### Exercise description
Scan the data below and pick out the lines containing the word "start".

### Material provided
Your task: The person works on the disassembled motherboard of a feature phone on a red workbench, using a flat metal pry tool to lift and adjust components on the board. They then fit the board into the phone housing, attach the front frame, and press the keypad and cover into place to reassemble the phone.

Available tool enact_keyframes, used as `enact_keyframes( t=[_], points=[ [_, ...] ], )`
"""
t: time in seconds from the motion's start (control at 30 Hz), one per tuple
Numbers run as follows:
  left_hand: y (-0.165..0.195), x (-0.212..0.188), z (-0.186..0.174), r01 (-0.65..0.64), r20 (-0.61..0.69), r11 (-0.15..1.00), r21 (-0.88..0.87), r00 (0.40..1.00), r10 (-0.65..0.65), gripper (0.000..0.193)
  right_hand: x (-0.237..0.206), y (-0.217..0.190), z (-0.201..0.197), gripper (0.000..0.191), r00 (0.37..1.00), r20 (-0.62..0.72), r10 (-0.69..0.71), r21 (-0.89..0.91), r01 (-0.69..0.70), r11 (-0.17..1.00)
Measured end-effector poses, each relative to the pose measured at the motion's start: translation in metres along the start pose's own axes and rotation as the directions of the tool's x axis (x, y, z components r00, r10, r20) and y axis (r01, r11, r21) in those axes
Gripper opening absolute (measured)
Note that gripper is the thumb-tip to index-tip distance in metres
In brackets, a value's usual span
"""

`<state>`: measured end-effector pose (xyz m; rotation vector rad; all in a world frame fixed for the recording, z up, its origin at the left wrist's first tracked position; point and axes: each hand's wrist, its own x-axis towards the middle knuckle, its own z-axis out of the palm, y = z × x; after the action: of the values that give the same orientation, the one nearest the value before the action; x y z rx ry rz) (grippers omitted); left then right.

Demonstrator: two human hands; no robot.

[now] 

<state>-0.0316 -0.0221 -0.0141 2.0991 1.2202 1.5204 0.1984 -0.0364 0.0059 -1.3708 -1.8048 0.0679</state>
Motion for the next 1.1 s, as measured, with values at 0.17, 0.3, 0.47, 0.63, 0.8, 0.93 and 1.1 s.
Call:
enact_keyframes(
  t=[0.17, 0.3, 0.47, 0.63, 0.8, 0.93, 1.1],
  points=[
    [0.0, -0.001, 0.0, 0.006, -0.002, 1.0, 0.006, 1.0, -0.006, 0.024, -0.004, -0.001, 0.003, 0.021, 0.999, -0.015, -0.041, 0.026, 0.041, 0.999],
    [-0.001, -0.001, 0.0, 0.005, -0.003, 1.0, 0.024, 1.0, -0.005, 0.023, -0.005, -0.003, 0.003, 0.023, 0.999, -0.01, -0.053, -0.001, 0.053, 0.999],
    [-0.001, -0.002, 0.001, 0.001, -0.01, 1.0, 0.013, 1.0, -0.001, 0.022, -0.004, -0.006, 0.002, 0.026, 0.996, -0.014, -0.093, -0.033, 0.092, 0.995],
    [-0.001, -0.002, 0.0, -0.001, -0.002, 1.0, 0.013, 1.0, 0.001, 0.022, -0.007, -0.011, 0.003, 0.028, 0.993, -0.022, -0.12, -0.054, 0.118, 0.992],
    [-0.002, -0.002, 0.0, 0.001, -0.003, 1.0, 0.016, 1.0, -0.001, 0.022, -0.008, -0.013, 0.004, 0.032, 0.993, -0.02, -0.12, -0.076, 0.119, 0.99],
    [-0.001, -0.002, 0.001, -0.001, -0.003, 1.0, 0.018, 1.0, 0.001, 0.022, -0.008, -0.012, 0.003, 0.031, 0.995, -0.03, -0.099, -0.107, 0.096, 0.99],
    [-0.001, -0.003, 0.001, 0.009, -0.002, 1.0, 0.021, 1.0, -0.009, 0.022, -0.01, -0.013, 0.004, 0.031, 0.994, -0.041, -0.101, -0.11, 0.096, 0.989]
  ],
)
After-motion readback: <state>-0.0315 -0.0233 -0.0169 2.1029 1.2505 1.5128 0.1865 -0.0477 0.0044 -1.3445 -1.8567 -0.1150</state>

### Answer space
t: time in seconds from the motion's start (control at 30 Hz), one per tuple
Measured end-effector poses, each relative to the pose measured at the motion's start: translation in metres along the start pose's own axes and rotation as the directions of the tool's x axis (x, y, z components r00, r10, r20) and y axis (r01, r11, r21) in those axes

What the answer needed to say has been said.